Please print every line from the one containing "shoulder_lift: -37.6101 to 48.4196" through the last line of the records below, exactly as written and nothing more.

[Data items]

——

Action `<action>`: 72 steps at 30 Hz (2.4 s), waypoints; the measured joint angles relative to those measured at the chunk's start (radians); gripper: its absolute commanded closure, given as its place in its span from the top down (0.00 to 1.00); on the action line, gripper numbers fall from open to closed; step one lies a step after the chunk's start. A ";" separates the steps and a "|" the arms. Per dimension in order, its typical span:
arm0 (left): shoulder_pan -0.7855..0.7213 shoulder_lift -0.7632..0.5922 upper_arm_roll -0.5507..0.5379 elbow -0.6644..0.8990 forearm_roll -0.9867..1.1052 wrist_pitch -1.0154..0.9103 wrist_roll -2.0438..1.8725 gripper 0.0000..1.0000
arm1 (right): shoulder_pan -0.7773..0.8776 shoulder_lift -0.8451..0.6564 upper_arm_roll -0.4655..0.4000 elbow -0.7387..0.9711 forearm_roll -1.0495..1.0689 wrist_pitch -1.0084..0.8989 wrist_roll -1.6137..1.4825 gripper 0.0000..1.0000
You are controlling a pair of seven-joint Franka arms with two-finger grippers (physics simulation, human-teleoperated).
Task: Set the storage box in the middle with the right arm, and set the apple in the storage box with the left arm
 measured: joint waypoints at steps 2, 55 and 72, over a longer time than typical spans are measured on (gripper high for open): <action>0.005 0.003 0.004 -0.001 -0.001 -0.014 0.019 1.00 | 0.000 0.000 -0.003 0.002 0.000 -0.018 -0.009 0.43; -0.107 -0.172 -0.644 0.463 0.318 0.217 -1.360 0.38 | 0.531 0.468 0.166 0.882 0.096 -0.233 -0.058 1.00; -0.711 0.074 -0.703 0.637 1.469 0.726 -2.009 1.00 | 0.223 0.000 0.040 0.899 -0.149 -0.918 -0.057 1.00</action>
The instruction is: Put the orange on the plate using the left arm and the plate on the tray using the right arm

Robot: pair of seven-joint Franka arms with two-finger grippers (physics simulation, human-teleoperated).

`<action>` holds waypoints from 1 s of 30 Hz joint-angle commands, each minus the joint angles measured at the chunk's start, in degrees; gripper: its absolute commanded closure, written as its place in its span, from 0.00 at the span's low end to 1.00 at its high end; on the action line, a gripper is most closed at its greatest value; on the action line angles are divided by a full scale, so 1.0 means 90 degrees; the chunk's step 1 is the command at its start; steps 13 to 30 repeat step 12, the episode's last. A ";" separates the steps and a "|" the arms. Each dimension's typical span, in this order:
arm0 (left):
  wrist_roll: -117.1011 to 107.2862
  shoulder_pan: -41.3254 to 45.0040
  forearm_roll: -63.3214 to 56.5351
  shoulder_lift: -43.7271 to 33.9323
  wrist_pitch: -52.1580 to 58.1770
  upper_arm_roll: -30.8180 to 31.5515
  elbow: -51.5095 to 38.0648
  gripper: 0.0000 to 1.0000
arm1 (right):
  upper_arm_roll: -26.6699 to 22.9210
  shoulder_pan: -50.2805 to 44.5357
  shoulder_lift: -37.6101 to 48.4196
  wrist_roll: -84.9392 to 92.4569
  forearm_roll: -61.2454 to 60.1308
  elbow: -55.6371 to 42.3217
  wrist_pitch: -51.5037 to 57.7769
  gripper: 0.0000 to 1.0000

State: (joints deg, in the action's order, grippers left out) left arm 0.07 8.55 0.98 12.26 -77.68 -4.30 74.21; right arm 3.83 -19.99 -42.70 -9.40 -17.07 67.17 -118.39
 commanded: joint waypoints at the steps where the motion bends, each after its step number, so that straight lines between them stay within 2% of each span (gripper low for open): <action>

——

FINISHED TASK
  shoulder_lift: -37.6101 to 48.4196
  wrist_roll: -84.9392 to 92.4569
  forearm_roll: -61.2454 to 60.1308
  elbow: -55.6371 to 42.3217
  wrist_pitch: -51.5037 to 57.7769
  gripper: 0.0000 to 1.0000

State: (joints deg, in the action's order, grippers left out) left arm 0.07 8.55 0.98 12.26 -77.68 -4.30 74.21; right arm 3.83 -19.99 -42.70 -9.40 -17.07 67.17 -118.39
 commanded: joint waypoints at the steps where the motion bends, each after its step number, so that straight lines between them stay within 2% of each span (gripper low for open): <action>

The work is done, and the output is complete.